Although no one likes to think about it, estate planning is a vital move for anyone wishing to leave their property to their loved ones after they have passed on, as well as for those wanting to communicate their wishes about medical care. And one of the first and most vital building blocks of estate planning is the Last Will and Testament.

The Living Will

This document outlines your wishes where it comes to medical treatments that can prolong your life. The living will is also referred to as a health care directive, physician’s directive and advance directive. This document is an absolutely crucial one to have, as it will help any health care providers or family to know what your wishes for medical treatment are if you should become unable to communicate them yourself; therefore it is important to have this document all sorted out to avoid any confusions in the end, both individual attorneys and attorneys attached to law firms like Legalzoom can help you put a proper will in place, which takes care of the intricate details.

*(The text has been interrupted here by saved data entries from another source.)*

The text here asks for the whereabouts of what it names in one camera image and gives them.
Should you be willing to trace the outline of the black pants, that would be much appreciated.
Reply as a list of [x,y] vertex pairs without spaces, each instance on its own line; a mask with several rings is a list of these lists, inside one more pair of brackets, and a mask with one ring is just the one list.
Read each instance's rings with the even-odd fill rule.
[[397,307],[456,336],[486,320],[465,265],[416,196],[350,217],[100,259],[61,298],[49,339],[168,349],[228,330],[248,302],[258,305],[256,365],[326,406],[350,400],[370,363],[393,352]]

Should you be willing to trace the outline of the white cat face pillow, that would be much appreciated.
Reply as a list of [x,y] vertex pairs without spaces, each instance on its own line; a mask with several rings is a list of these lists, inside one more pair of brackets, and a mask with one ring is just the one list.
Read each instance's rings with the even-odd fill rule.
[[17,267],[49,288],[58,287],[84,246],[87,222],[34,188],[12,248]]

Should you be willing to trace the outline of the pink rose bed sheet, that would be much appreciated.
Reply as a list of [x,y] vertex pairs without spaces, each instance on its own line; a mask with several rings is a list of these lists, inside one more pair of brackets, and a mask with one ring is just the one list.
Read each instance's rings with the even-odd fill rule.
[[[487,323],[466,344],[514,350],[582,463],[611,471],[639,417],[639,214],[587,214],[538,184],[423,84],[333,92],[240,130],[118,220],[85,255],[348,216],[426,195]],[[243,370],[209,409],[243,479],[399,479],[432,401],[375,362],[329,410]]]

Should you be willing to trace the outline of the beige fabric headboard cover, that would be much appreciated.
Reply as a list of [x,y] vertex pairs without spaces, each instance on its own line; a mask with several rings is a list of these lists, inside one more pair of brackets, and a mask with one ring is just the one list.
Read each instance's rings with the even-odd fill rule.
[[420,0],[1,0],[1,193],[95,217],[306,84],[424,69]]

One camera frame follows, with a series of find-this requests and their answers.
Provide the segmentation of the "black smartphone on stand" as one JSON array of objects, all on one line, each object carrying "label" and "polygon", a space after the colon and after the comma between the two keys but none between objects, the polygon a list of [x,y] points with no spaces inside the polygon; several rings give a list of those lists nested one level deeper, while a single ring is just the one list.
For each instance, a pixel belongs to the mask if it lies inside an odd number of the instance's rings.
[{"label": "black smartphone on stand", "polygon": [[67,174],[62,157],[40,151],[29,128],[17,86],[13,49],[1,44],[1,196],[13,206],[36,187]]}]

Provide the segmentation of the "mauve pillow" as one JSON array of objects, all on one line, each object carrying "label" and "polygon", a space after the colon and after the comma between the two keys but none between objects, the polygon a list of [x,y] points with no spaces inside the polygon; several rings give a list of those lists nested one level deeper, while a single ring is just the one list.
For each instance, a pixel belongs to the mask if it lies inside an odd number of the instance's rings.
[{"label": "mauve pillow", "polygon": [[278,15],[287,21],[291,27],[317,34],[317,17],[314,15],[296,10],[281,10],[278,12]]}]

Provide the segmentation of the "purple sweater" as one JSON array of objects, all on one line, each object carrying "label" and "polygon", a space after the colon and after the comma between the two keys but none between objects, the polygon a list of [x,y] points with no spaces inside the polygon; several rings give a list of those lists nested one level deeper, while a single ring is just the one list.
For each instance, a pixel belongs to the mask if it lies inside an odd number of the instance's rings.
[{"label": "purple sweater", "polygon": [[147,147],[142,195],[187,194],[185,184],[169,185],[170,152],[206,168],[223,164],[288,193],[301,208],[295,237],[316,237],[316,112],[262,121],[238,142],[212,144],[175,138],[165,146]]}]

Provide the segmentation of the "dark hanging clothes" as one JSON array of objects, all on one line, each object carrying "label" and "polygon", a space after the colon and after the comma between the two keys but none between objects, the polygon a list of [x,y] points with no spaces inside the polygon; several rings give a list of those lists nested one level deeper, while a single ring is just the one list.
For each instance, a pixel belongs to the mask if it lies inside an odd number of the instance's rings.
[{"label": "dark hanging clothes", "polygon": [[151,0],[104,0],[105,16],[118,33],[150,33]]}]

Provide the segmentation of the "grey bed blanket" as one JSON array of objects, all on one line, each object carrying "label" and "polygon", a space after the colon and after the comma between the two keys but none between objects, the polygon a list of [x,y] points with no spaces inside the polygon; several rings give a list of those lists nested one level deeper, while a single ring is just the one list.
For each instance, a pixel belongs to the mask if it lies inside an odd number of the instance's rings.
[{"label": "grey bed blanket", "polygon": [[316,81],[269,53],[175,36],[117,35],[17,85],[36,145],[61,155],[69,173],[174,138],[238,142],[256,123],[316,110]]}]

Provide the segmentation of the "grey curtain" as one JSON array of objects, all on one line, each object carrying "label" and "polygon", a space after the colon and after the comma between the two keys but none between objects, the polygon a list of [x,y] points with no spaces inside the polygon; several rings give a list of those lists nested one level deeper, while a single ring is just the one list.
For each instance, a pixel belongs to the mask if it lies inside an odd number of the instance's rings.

In making a living will, you maintain full control over which treatments are or are not applied in the event you enter a permanent vegetative state or become diagnosed with a terminal illness. But a living will only becomes active should you become incapacitated in some way. If you are not incapacitated, you don’t require a living will; you only need to communicate your wishes verbally. In order to activate a living will, certification must be provided by your physician along with a second physician that you do have a terminal illness or have entered into a permanently unconscious state.

Should your health not cause the necessity of a living will, but you are not able to speak for yourself, having a health care proxy or health care power of attorney may be best. These allow a person of your choice to make decisions about your health care for you.

The Living Trust

Unlike the living will that deals with your wishes regarding medical care, the living trust is concerned with the distribution of your assets after you have passed away. The benefit of having a living trust is two-fold: with this document, no will is needed, and the living trust eliminates the expense of probate court.

Traditionally speaking, a trust is actually an arrangement between you, the donor, another person, the trustee, and a third individual, the beneficiary. You place items or money under a trustee’s care to be distributed to a beneficiary at a specific time. The only difference between the traditional trust and the living trust is that the latter identifies you as the trustee and the holder – not the owner – of any property you wish to pass along to loved ones. In the case of a will, if you were to leave property to a family member following your death, they would first have to go through probate court to obtain it. This is not required with a living trust.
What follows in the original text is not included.